(Source data)
* * * *
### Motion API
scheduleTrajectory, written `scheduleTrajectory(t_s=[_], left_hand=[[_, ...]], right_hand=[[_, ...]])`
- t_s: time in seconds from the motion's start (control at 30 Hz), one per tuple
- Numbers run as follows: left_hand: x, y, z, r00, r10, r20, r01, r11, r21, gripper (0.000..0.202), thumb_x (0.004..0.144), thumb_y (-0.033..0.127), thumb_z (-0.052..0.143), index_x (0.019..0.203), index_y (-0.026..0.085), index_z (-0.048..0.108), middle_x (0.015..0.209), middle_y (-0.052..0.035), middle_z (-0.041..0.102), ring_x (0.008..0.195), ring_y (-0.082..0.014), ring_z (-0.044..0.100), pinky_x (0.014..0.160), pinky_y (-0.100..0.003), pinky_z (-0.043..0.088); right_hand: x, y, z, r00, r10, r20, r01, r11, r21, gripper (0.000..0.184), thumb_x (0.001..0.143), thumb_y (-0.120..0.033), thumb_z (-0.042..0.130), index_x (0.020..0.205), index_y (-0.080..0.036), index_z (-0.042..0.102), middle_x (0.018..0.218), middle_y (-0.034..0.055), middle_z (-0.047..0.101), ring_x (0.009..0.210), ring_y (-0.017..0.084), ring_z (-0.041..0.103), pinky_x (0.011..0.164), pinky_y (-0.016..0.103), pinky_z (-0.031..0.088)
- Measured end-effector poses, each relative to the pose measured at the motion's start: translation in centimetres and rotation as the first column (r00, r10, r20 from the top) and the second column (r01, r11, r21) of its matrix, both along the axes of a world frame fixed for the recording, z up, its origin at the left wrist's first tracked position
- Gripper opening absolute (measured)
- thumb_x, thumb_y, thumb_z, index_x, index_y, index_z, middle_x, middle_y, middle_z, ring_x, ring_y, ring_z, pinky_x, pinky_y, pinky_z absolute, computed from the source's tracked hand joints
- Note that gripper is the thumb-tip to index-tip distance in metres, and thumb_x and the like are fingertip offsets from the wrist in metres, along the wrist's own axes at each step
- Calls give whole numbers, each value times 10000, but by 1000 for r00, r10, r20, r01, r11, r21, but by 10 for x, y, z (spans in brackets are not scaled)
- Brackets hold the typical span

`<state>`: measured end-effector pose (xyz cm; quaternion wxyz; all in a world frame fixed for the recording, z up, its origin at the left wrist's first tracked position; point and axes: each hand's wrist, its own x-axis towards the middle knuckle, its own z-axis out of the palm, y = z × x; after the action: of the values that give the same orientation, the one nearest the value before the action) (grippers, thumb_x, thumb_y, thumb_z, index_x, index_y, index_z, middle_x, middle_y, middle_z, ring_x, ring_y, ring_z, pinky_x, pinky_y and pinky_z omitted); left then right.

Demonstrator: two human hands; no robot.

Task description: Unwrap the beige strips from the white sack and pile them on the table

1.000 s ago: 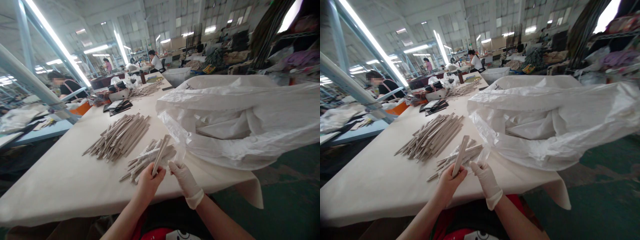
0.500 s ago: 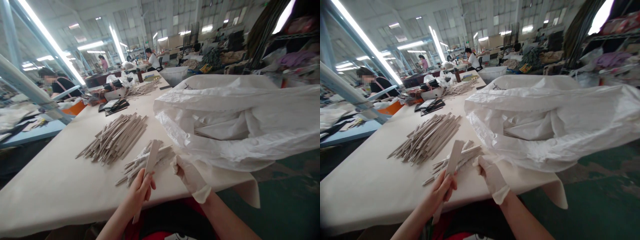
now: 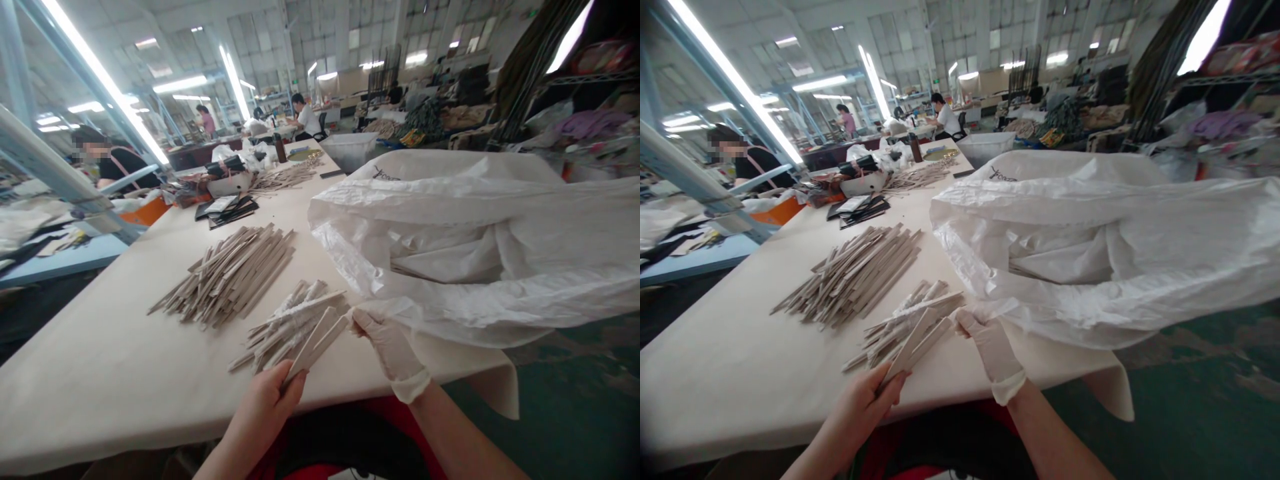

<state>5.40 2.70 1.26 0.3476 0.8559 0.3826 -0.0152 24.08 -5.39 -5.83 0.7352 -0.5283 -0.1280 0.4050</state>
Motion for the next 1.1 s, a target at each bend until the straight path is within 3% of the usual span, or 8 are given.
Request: scheduleTrajectory(t_s=[0.33, 0.5, 0.63, 0.7, 0.83, 0.93, 1.0, 1.1], left_hand=[[-11, 1, 1, 998, -31, -51, 35, 996, 86, 313, 814, 377, 433, 564, 191, 405, 511, 52, 368, 502, -97, 362, 495, -207, 259], [0, 1, -1, 999, -3, -43, 0, 997, -78, 331, 832, 416, 380, 628, 183, 498, 489, 46, 434, 458, -97, 387, 453, -196, 274], [6, 6, -3, 1000, -5, -29, 0, 988, -157, 376, 844, 433, 335, 613, 182, 492, 469, 38, 457, 431, -98, 413, 454, -197, 313], [2, 10, -5, 999, -29, -17, 25, 985, -168, 372, 844, 436, 338, 623, 183, 498, 516, 21, 504, 474, -105, 462, 484, -197, 344], [-5, 14, -10, 996, 66, 51, -59, 990, -128, 321, 824, 446, 370, 815, 184, 556, 549, 25, 514, 484, -109, 448, 474, -195, 344], [-7, 14, -13, 980, 150, 127, -134, 983, -127, 375, 820, 461, 363, 1018, 183, 520, 515, 54, 466, 439, -109, 387, 431, -195, 309], [-9, 14, -13, 975, 168, 145, -153, 982, -113, 348, 801, 467, 400, 941, 182, 541, 499, 60, 439, 437, -105, 376, 427, -194, 300], [-12, 14, -13, 979, 165, 123, -156, 984, -81, 294, 758, 460, 485, 685, 178, 530, 485, 60, 396, 447, -90, 363, 434, -190, 291]], right_hand=[[6, -4, -4, 980, 76, 186, -64, 996, -66, 329, 685, -484, 623, 583, -172, 614, 577, -11, 542, 612, 140, 470, 641, 293, 359], [-9, -4, -3, 960, 233, 152, -228, 972, -48, 295, 640, -462, 667, 603, -172, 637, 589, -11, 577, 615, 143, 502, 637, 290, 382], [-31, 1, -4, 901, 428, 67, -431, 902, 38, 299, 648, -465, 656, 646, -166, 655, 583, -1, 593, 576, 137, 509, 592, 284, 398], [-35, 2, -7, 904, 424, 48, -426, 904, 32, 310, 654, -471, 650, 650, -161, 659, 581, 9, 604, 572, 137, 514, 586, 283, 402], [-37, 5, -6, 948, 316, 48, -316, 949, -12, 349, 636, -505, 655, 616, -157, 643, 567, 21, 611, 560, 139, 525, 577, 278, 409], [-47, 6, 4, 874, 477, 86, -483, 873, 64, 386, 698, -539, 582, 655, -163, 656, 561, 8, 591, 543, 127, 517, 560, 264, 405], [-51, 6, 10, 840, 534, 97, -542, 834, 106, 397, 691, -554, 584, 702, -166, 668, 562, 2, 575, 521, 118, 495, 531, 255, 389], [-49, 5, 14, 912, 406, 57, -410, 908, 90, 473, 671, -614, 567, 772, -165, 676, 508, -18, 505, 474, 104, 419, 484, 249, 348]])
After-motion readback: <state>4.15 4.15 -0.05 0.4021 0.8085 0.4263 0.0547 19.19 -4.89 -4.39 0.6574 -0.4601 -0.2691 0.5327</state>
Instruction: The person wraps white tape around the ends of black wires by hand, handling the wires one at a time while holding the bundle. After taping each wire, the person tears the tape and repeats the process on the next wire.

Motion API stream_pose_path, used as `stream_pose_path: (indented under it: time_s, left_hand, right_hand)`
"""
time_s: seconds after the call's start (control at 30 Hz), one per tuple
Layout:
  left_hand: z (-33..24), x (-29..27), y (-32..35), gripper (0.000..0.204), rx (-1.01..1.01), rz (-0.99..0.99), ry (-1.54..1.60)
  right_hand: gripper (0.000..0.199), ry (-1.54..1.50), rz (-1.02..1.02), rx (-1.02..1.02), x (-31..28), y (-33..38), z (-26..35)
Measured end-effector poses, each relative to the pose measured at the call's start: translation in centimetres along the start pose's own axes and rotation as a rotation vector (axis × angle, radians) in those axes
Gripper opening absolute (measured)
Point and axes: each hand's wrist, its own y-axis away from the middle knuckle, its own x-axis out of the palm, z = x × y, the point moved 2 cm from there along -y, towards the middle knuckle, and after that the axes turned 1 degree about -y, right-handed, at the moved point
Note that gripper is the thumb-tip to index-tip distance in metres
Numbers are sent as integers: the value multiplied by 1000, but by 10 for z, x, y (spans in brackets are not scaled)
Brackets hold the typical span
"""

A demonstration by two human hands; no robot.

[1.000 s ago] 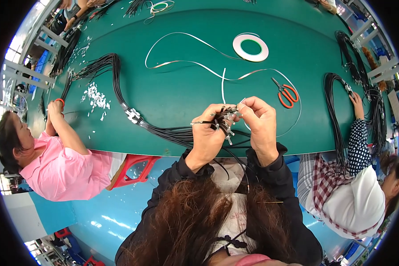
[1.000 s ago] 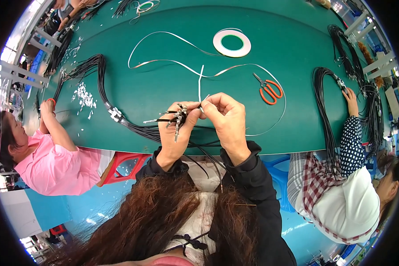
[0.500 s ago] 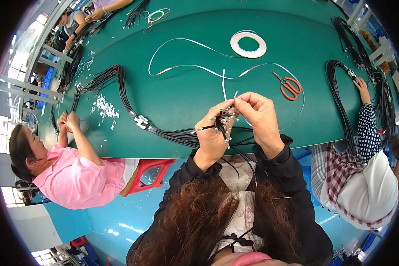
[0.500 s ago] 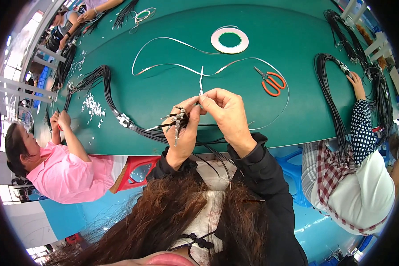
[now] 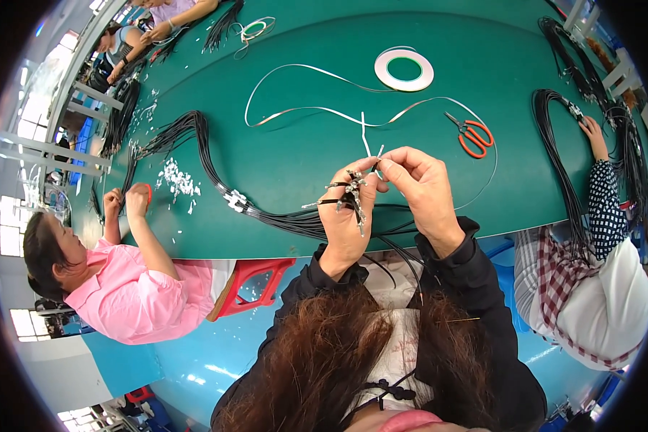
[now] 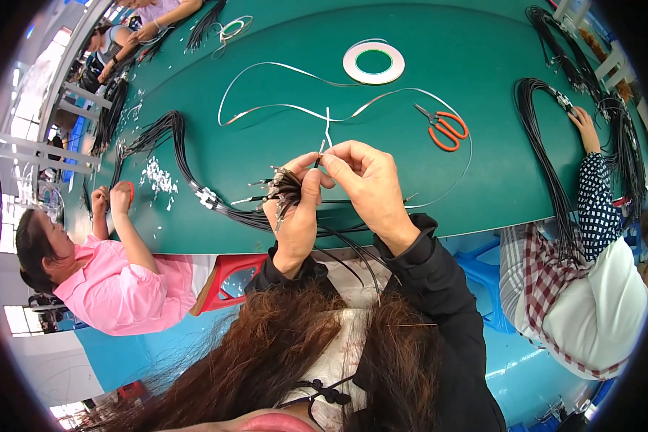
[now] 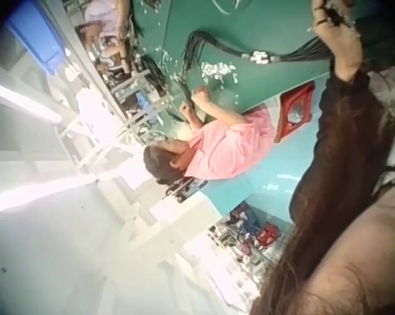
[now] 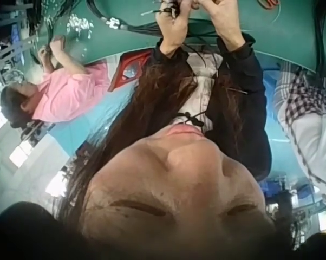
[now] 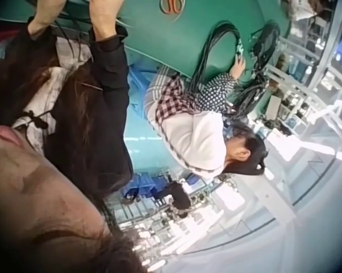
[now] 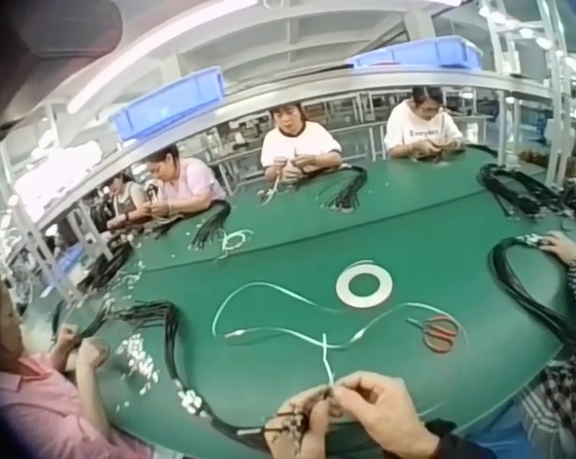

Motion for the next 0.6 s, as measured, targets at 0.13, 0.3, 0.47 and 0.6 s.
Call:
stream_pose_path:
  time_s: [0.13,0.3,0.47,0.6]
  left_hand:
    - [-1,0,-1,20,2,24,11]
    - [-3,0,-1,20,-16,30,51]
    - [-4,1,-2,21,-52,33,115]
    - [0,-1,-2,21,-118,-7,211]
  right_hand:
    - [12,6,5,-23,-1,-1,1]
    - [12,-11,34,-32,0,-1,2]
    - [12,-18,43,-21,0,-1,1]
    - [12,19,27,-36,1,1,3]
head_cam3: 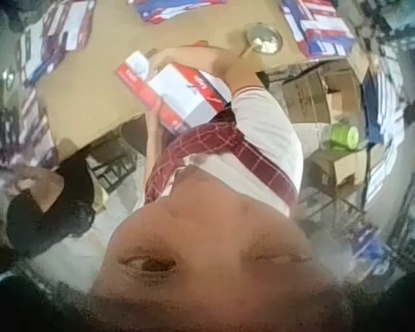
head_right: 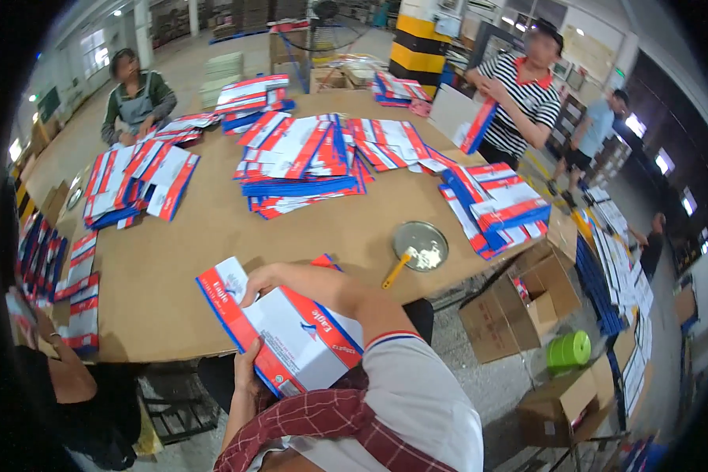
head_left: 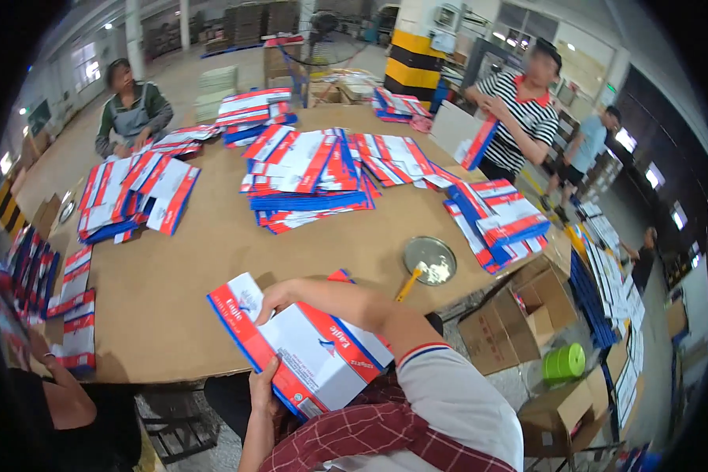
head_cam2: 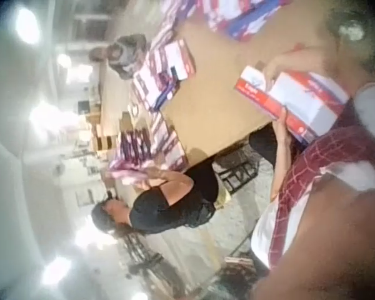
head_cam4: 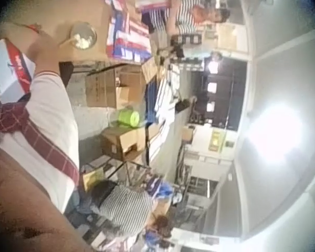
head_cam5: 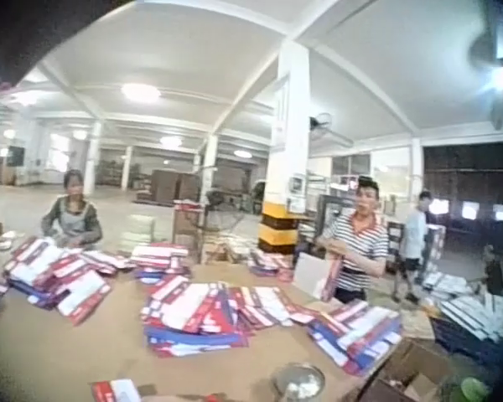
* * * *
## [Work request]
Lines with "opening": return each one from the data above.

## [Your response]
- Gripper opening absolute (measured)
Gripper opening absolute (measured)

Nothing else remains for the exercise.